ビジネスでも関わりの多い事務所の社長が、うちの新人ですと局に連れてきたのが一番最初だった。自分の娘と同じくらいの年齢か。──俺には娘なんかいないのだが。

 ぱっと見たときに、ああ、この子はいいパーソナリティになるだろうとそう思った。そんな風に、第一印象で感じたのは、あいつに会ったとき以来のことだった。



「は?DJユージ?聞いたこともないな」

 すみませんとぺこぺこと頭を下げるAD。あれは9年前の冬だった。世の中はクリスマスムード一色。ラジオの番組でも話題はクリスマスについてのことばかり。リクエスト曲もほとんどがクリスマスソング。なにをそんなに浮かれているのか。クリスチャンでもないくせに。なんて、頭の隅では鼻で笑いながら、クリスマスという一大ビジネスチャンスにラジオ局としても精を出していた時だった。人気の生放送番組のパーソナリティがインフルエンザにかかった。

 パーソナリティというのは、基本的には何があっても番組に穴をあけることは許されない。多少の熱や体調不良ならばやりきるのが当然だ。しかし、インフルエンザなどの伝染病となれば話は別。他のスタッフやパーソナリティにうつったら、それこそ大惨事。しかし、そのパーソナリティがインフルエンザだと診断されたのが当日の午前中というわけで、局内は慌ただしかった。他の番組を担当しているパーソナリティなどにあたってみるものの、当日の生放送を引き受けられる状況の人間はなかなかいない。皆それぞれ、芸人や歌手、タレントだったりと本職をもっている人間が多いというのもラジオ局の実情だ。

 そんな中、ひとり代理のパーソナリティが見つかりましたとデスクまでやって来たADは、俺に一枚の紙を渡してきた。それは、あるパーソナリティのプロフィール。事務所HPのプロフィール欄を印刷したのだろう。顔写真の欄にはへたくそな子供が書いたようなにこにことした顔のイラストがあり、その脇には生年月日と経歴。──が、CMのナレーター実績や音楽番組でのコール出演のようなものだけしか経歴欄に記載されていない。

「おい、生放送なんかやったことあるのかよ?」

 タバコを吹かしながらその紙を睨みつけるとADはううんと唸る。

「多分、ない……と思います」

 おいおいまじかよ。

「それじゃあ収録番組でもいいや。ひとりで番組まわした経験は?」
「それも多分ない……かと……」

 ADは気まずそうに視線を左右上下に彷徨わせながら答える。はあああ?と大げさでなく大声が出た。そんなドのつく素人に、人気の生放送番組をやらせようだなんてイカれている。
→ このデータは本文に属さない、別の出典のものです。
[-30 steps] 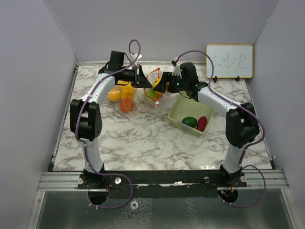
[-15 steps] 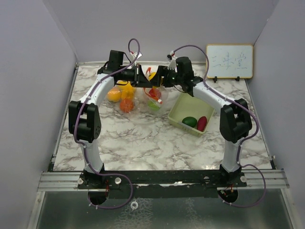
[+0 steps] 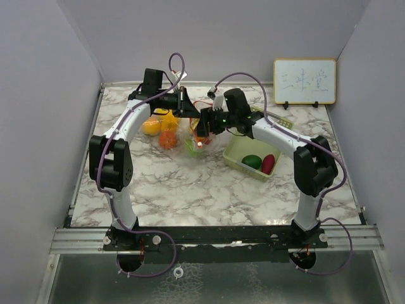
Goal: Place the food in the zip-top bag and seal the zipper
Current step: Place the fake fruit in the zipper food storage bag.
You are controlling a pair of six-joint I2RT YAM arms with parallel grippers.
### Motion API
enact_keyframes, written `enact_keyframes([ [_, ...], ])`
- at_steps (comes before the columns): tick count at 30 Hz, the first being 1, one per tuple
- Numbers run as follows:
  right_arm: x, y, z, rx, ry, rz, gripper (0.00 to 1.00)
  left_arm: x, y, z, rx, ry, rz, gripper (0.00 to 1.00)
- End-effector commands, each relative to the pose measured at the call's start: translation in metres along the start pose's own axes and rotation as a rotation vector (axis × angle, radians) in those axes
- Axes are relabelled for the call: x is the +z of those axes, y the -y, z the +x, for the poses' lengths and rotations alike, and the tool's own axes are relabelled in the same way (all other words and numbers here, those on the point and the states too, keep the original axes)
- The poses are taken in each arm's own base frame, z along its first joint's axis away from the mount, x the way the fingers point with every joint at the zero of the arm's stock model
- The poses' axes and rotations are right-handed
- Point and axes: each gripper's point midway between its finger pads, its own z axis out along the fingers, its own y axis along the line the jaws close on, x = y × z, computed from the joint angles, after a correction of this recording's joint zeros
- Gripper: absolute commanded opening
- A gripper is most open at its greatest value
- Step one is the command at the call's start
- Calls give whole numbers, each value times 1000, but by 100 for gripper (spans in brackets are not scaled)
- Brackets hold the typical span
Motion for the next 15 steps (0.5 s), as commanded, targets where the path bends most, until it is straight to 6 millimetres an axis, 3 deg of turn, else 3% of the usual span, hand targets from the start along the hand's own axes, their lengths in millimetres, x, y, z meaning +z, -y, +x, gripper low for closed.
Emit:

「そんなん無理に決まってんだろ!もう一度探し直せ!!」

 手に持っていた紙を床に投げつけた時だった。

「やってみないと分からないじゃないですか」

 落ち着いていて心にすっと入ってくる、まっすぐな声が響いた。声の主は、まるで少年のような出で立ちの、けれど強い意志を持った瞳が印象的な青年だった。
 ──こいつならば、やるかもしれない。
 直感的にそう思った。そんな経験は、長いこと続けてきたプロデューサー業の中でも珍しいことだった。
 そして俺の直感通り、彼は初めての生放送を、人気番組という重圧をものともせずに見事に回しきったのだ。新人なりの荒さや言葉の拙さ、不自然な間などは多少あったものの、それを考慮してもとても新人とは思えなかった。才能の塊。そんな言葉がしっくりとくるような男。しかしそれだけじゃないということを知るのは、もう少しあとになる。

 ユージの人気はあっという間に火が付いた。今後どの番組に出るのかという問い合わせが頻繁にきて、これはと思い正式にオファーを出した。冠番組をすぐにというわけにはいかなかったが、人気番組のアシスタント出演、ひとつのコーナーを持たせていくうちに、頭角をぐんぐんと現していった。
 彼が紡ぎだす言葉たちはまるで歌詞のようで、まっすぐに人々の心に届いた。

 マイクの前と、マイクがないところでの彼はまるで別人のようなのもユージの面白いところだ。普段は寡黙であまり多くは語らない。すすんで人前に出て行くようなタイプでもない。それなのに、いざマイクの前に立てば、彼の声は多くの美しい言葉たちや音たちを作り出していく。それはまるで、魔法を見ているような気分だった。